Dopo settimane di discussione alquanto a rilento, infatti, la commissione Affari costituzionali ha approvato oggi la proposta di modifica che porta la firma del ministro Casellati e che di fatto rappresenta il cuore della ribattezzata “madre di tutte le riforme”. Non è un caso se, pur trattandosi solo di un primo sì e pur essendo la trattazione del provvedimento ancora in corso, Fratelli d’Italia esulta con una serie di dichiarazioni in batteria. Peraltro, domani sempre in Senato, verranno presentati i primi comitati per il referendum che, pur essendo una iniziativa che parte dalla società civile, ha sopra il cappello del partito della premier.
L’emendamento approvato in commissione è anche quello che parla di nomina e revoca dei ministri e stabilisce il limite dei mandati per il capo del governo eletto, stabilendo che debbano essere al massimo due, elevabili a tre se la somma dei precedenti incarichi sia inferiore a sette anni e sei mesi. Ma è anche lo stesso emendamento con il quale si cancella il riferimento al 55% del premio di maggioranza che era invece contemplato nel testo originario e che rimanda a un nodo che in queste settimane è diventato centrale: quello della legge elettorale. La formulazione approvata si limita a parlare di un “sistema per l’elezione delle Camere e del presidente del Consiglio” attraverso cui si assegna “un premio su base nazionale che garantisca una maggioranza dei seggi in ciascuna delle Camere alle liste e ai candidati collegati al presidente del Consiglio”.

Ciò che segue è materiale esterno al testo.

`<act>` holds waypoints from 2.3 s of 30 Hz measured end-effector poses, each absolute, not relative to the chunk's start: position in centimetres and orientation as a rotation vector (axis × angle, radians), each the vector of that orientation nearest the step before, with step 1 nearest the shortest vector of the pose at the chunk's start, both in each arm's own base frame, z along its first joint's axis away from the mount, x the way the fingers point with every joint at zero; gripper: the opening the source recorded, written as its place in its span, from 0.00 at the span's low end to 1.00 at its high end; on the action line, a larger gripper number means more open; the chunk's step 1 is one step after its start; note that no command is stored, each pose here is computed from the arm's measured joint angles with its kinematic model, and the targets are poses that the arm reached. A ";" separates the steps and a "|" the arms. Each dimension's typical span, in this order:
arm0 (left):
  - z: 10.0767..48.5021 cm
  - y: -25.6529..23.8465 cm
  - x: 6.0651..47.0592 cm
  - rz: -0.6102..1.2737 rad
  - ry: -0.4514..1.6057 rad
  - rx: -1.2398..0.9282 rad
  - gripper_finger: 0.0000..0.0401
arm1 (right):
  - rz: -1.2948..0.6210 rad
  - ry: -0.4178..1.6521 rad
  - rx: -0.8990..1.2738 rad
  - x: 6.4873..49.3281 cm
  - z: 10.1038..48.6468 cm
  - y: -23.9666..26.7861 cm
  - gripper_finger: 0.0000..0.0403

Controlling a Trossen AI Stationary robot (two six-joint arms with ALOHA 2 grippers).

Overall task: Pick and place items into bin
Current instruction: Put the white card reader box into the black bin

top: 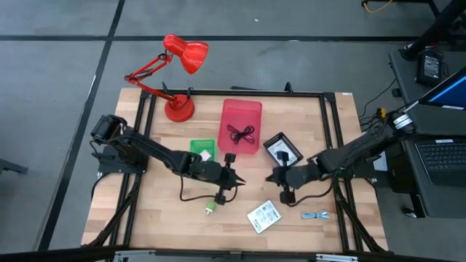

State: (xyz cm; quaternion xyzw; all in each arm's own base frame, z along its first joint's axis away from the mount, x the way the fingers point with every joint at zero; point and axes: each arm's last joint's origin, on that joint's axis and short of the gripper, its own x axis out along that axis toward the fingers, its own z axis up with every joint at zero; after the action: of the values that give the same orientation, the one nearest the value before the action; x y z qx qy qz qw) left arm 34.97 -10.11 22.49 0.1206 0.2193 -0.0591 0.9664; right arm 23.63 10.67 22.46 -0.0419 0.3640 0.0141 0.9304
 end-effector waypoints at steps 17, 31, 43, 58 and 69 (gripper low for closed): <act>21.3 -14.8 34.7 -0.152 0.380 0.071 0.10 | 0.047 1.053 -0.139 24.7 22.7 17.9 0.00; 18.2 -17.3 34.8 -0.105 0.428 -0.222 0.29 | 0.063 1.234 -0.002 24.1 19.8 22.2 0.00; 15.6 -18.8 36.3 -0.171 0.408 -0.414 0.41 | 0.045 1.269 0.013 23.8 17.3 24.1 0.00; 15.3 -19.2 36.6 -0.171 0.468 -0.480 0.42 | 0.010 1.241 -0.029 24.1 16.5 24.1 0.00; 15.3 -19.4 36.5 -0.173 0.470 -0.489 0.42 | -0.007 1.272 -0.042 24.3 15.2 24.3 0.00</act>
State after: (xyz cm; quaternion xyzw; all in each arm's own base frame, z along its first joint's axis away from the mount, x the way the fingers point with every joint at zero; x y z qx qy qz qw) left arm 36.46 -19.42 15.32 -0.2396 0.2301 -0.0849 0.9394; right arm 24.30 24.30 15.25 -0.0196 0.5940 -0.0034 0.8042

Le opposizioni da giorni vanno chiedendo che il governo e la maggioranza non giochino “a carte coperte” sulla legge elettorale spiegando che il sistema di voto scelto non può prescindere dalla trattazione della riforma. La posizione del ministro Casellati, e del presidente della commissione Alberto Balboni, tuttavia, è che “non si può cominciare a costruire la casa del tetto” e che se ne parlerà, aprendo un tavolo con tutti i partiti, ma soltanto dopo la prima lettura. Qualche particolare non di poco conto, tuttavia, lo svela proprio l’ipermeloniano Balboni: ci sarà una soglia minima e, in caso di mancato superamento, il ballottaggio.
Un riferimento, quello alla necessità di pensare a un doppio turno, che già la settimana scorsa e ancora oggi, è stato fatto proprio dal leghista Tosato. Che, praticamente unico della maggioranza a intervenire nella seduta, ha anche posto un problema più complessivo di efficacia della norma. L’esponente del Carroccio si è infatti chiesto se, così com’è scritta, non possa determinare “una circostanza in cui si abbia la certezza dell’elezione di un presidente del Consiglio, ma senza la certezza che abbia una maggioranza di uguale segno politico per sostenerlo”. Da qui l’invito a valutare se “ci sia margine per migliorare il testo”. Con una postilla che, visti i rapporti attuali tra i due partiti di maggioranza, diventa d’obbligo: “Non ho intenzioni dilatorie, la Lega non ha intenzioni dilatorie”.